I also told her , that her angel is here with her now.helping her.
( Guess you know by now, we are Catholic) She suffered mentally & physically those last few weeks. I am actually crying as I write this. She was so good, kind, and loving. But the day she died, I went in to see if she would like some tea. She said," I saw a bright light, and my mother again". She told me she loved me, and was disturbed she would not see my daughter graduate from college, a few weeks later.( my daughter & my Mom were very close) She said, no tea, she wanted to go to God.
She died less than 5 minutes later. There is so much more to this story, but now is not the time. I didn't want my mother to die in a hospital, so she was with me. Thank God, for a good husband and friends, and the angels from Hospice care that last month. ( My job was wonderful, and gave me all the time I needed, plus, they paid me, which I never asked for, nor expected.)
I really think people do know when they are ready to die.
I guess because of my belief in God, that she would finally be out of pain, and with the loved ones who predeced her.
And I do believe that we live on this Earth for a very short time, but in Heaven, no one is sick,or in pain. I'm sorry for going on & on. To this very day, I miss her so.
My DH's sister passed in April and he just "out of the blue" told me he would be next. He passed in May.
DH's BIL told his wife (DH's sister) that he was passing on Wednesday and by golly, he passed on Wednesday.
Sometimes they know.
So, no, patients don't always sense their own deaths correctly, but I expect it happens sometimes.
One situation where people "know" when they will die is when they plan it themselves. I have read that sudden calm, peacefulness, making peace with loved ones, etc., can be a sign of planning suicide. I hate to bring this up, mama123, but you mention severe depression. Is your dad being treated for that?

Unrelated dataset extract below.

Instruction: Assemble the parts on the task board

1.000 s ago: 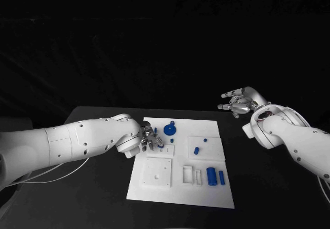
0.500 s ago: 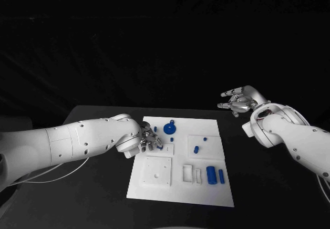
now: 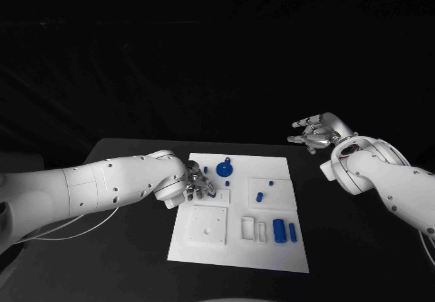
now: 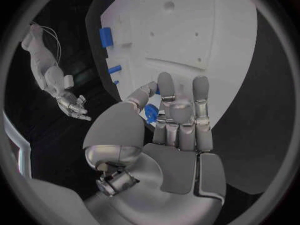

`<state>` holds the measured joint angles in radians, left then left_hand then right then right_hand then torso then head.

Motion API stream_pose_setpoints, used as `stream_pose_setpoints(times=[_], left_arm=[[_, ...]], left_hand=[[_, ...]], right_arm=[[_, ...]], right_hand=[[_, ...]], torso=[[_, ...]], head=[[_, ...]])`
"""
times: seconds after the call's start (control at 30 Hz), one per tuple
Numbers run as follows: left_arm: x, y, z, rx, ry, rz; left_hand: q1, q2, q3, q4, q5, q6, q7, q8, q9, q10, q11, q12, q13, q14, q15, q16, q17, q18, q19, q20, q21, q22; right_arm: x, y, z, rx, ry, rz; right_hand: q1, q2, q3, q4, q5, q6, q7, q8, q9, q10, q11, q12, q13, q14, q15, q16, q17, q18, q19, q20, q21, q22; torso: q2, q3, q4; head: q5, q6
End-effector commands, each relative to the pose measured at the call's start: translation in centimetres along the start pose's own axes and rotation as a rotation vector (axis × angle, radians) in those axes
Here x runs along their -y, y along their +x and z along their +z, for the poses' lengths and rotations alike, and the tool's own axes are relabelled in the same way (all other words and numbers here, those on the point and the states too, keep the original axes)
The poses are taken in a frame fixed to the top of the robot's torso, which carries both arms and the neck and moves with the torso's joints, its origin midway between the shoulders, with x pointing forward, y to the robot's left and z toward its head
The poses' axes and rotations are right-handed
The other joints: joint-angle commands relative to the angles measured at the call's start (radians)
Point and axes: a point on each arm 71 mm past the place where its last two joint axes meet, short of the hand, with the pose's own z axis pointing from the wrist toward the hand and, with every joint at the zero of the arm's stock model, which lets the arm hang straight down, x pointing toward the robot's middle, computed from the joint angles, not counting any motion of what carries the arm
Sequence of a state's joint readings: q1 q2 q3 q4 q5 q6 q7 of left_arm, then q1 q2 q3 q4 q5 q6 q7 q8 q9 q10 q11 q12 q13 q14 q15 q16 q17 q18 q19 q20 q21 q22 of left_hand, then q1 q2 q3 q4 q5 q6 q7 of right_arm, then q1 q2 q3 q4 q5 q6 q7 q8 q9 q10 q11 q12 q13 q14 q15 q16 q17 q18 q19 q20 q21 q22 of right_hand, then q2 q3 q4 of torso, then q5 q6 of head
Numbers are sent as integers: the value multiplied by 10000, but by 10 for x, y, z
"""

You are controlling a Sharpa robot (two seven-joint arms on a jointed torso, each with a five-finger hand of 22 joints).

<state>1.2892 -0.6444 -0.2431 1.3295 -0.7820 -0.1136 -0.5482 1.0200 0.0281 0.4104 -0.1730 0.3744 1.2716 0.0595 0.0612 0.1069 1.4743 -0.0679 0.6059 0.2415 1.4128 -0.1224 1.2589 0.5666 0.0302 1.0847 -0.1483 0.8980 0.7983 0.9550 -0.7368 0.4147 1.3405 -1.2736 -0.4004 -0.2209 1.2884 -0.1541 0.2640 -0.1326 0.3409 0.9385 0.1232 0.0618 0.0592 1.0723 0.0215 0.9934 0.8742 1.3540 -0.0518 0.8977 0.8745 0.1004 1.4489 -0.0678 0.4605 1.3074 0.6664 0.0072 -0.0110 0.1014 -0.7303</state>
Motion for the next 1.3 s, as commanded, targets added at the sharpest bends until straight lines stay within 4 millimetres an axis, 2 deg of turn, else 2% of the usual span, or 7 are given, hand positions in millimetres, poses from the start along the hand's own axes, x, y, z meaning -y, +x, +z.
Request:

You might find these articles about suicide by WebMed and Mayo Clinic interesting:
https://www.webmd.com/mental-health/recognizing-suicidal-behavior#1
https://www.mayoclinic.org/diseases-conditions/suicide/symptoms-causes/syc-20378048
I hope I am way, way off base here, mama, and I probably am. But I'd want someone to bring this to my attention if I were in your spot. Better safe than sorry. Please come back and tell us how this progresses.